I want to do a double loop on a Counter object, which is the result of two different counters subtraction. My counter is like this:
{'sun': 5,
'abstract': 0.0,
'action': 10,
'ad': 0.0,
....}
And I have a dataframe like:
0 1
0 sun sunlight
2 river water
3 stair staircase
4 morning sunrise
n ......
My purpose is to to keep in the dataframe only couples of words which the first word of the row have 0 of frequency and the second more than 0 (or the contrary, more than zero the first and 0 the second, so excluding couples both of 0 frequency or both of more than zero frequency).
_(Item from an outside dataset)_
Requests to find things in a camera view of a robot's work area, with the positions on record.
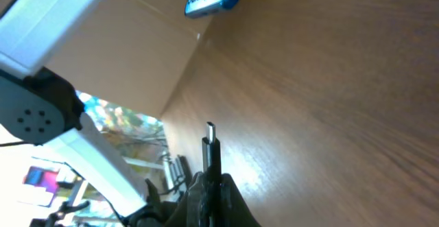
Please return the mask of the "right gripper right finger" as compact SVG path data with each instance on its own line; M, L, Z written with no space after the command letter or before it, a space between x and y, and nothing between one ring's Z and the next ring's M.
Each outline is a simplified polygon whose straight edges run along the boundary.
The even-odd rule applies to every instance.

I've tried to do this, but it is too slow (it will take more than 5 hours to complete):
for i,j in counter_diff.items(): #extract i word and j counter number of a item
for t,k in counter_diff.items(): #extract t word and k counter number of a item
for s in range(len(df)):
if ((df[0][s] == i and j==0) and (df[1][s] == t and k==0)):
df = df.drop([s])
elif ((df[0][s] == i and j>0) and (df[1][s] == t and k>0)):
df = df.drop([s])
df = df.reset_index(drop=True)
Have you any suggestion of a better way to do it? Thank you for your time!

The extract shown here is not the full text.